■ ASSIGNED TASK:
Restate the data word for word. Leave the pictures out.
********
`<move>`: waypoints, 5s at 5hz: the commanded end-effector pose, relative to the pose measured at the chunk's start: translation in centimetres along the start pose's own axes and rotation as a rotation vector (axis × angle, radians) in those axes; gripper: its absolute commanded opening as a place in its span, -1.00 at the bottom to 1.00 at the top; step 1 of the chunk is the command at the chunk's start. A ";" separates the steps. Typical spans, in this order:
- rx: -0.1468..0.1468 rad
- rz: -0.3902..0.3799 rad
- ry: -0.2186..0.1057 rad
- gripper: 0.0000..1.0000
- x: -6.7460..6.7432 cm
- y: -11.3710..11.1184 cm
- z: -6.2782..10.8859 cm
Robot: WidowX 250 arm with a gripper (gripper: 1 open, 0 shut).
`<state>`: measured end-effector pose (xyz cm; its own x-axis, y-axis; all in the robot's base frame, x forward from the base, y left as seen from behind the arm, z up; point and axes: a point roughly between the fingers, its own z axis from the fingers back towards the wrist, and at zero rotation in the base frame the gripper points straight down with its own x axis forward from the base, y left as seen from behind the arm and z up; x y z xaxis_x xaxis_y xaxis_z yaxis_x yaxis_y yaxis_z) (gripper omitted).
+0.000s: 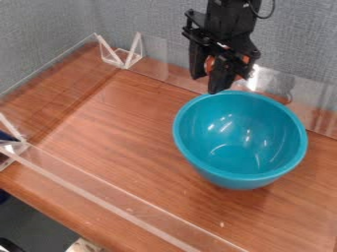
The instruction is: Put the mushroom in the blue bowl
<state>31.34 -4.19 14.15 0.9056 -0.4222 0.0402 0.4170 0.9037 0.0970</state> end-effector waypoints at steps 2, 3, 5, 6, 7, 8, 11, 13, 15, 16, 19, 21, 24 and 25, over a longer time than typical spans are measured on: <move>0.019 -0.007 -0.059 -1.00 0.3 -0.3 1.6; 0.021 -0.013 -0.066 -1.00 0.2 -0.5 1.8; 0.019 -0.029 -0.076 -1.00 0.1 -0.7 1.9; 0.016 -0.036 -0.081 -1.00 0.1 -0.8 1.9; 0.014 -0.042 -0.086 -1.00 0.1 -0.9 2.0; 0.011 -0.049 -0.090 -1.00 0.0 -0.9 1.9; 0.006 -0.064 -0.102 -1.00 0.1 -1.1 2.0; 0.003 -0.072 -0.107 -1.00 0.0 -1.1 2.0; 0.003 -0.078 -0.110 -1.00 0.0 -1.1 2.2; 0.003 -0.080 -0.111 -1.00 0.0 -1.1 2.2; 0.004 -0.086 -0.115 -1.00 -0.1 -1.1 2.5; -0.001 -0.097 -0.109 -1.00 0.4 -1.3 2.2; -0.008 -0.109 -0.098 -1.00 1.2 -1.5 1.7; -0.012 -0.113 -0.096 -1.00 1.3 -1.6 1.3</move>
<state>30.94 -5.75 13.33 0.8537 -0.5180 0.0537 0.5142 0.8548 0.0706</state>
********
■ FINAL ANSWER:
`<move>`: waypoints, 5s at 5hz: the commanded end-effector pose, relative to the pose measured at the chunk's start: translation in centimetres along the start pose's own axes and rotation as a rotation vector (axis × angle, radians) in those axes; gripper: its absolute commanded opening as a place in its span, -1.00 at the bottom to 1.00 at the top; step 1 of the chunk is the command at the chunk's start. A ";" separates the steps. Typical spans, in this order:
- rx: -0.1468..0.1468 rad
- rz: -0.3902..0.3799 rad
- ry: -0.2186..0.1057 rad
- gripper: 0.0000..1.0000
- x: -6.7460..6.7432 cm
- y: -11.3710..11.1184 cm
- z: -6.2782..10.8859 cm
Robot: WidowX 250 arm with a gripper (gripper: 1 open, 0 shut).
`<state>`: measured end-effector pose (xyz cm; its own x-axis, y-axis; all in the robot's base frame, x forward from the base, y left as seen from behind the arm, z up; point and axes: a point roughly between the fingers, its own z axis from the fingers back towards the wrist, and at zero rotation in the base frame the gripper points straight down with its own x axis forward from the base, y left as seen from behind the arm and z up; x y z xaxis_x xaxis_y xaxis_z yaxis_x yaxis_y yaxis_z) (gripper omitted).
+0.000s: 
The instruction is: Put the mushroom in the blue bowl
<state>31.34 -4.19 14.15 0.9056 -0.4222 0.0402 0.4170 0.9037 0.0970</state> end-effector waypoints at steps 2, 3, 5, 6, 7, 8, 11, 13, 15, 16, 19, 21, 24 and 25, over a longer time than typical spans are measured on: <move>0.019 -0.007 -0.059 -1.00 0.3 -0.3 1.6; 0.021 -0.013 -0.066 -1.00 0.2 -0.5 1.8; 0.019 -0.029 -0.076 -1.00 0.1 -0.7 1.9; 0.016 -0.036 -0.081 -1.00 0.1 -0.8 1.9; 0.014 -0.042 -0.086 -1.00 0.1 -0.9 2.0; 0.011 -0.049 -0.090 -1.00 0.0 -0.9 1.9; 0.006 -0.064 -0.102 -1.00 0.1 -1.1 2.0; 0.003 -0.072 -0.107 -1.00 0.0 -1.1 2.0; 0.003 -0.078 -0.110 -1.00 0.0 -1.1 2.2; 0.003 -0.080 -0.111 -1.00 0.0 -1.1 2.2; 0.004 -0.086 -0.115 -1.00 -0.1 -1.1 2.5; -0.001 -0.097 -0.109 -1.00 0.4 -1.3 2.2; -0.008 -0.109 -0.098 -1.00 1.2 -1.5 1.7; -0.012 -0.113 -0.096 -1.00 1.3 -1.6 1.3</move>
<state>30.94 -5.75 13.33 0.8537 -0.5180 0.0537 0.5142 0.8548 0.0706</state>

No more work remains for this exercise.